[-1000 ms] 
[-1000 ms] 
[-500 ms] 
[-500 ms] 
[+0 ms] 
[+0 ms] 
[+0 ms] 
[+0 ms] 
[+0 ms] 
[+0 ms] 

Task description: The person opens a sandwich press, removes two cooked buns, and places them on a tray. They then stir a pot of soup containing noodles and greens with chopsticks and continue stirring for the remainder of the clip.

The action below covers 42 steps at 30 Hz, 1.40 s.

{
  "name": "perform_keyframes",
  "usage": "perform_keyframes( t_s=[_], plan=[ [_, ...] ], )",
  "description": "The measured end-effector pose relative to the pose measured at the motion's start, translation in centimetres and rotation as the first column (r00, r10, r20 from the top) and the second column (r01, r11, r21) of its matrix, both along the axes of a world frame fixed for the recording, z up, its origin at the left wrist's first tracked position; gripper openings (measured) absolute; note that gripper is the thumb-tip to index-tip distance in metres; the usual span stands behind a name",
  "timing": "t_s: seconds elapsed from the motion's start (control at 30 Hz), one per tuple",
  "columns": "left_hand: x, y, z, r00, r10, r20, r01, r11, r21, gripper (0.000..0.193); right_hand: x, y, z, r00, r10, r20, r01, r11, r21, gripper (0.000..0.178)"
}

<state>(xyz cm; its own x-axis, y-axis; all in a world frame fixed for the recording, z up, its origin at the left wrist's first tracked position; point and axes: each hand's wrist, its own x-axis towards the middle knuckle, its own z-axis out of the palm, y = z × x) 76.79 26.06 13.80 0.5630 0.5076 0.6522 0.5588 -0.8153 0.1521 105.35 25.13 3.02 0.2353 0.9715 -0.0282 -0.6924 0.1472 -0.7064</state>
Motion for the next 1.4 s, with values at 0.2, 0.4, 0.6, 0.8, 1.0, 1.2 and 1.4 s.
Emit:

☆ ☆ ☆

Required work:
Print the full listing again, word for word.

Answer to this task:
[-1000 ms] 
[-1000 ms] 
[-500 ms] 
[-500 ms] 
[+0 ms] 
[+0 ms] 
[+0 ms] 
[+0 ms] 
[+0 ms] 
[+0 ms] 

Task description: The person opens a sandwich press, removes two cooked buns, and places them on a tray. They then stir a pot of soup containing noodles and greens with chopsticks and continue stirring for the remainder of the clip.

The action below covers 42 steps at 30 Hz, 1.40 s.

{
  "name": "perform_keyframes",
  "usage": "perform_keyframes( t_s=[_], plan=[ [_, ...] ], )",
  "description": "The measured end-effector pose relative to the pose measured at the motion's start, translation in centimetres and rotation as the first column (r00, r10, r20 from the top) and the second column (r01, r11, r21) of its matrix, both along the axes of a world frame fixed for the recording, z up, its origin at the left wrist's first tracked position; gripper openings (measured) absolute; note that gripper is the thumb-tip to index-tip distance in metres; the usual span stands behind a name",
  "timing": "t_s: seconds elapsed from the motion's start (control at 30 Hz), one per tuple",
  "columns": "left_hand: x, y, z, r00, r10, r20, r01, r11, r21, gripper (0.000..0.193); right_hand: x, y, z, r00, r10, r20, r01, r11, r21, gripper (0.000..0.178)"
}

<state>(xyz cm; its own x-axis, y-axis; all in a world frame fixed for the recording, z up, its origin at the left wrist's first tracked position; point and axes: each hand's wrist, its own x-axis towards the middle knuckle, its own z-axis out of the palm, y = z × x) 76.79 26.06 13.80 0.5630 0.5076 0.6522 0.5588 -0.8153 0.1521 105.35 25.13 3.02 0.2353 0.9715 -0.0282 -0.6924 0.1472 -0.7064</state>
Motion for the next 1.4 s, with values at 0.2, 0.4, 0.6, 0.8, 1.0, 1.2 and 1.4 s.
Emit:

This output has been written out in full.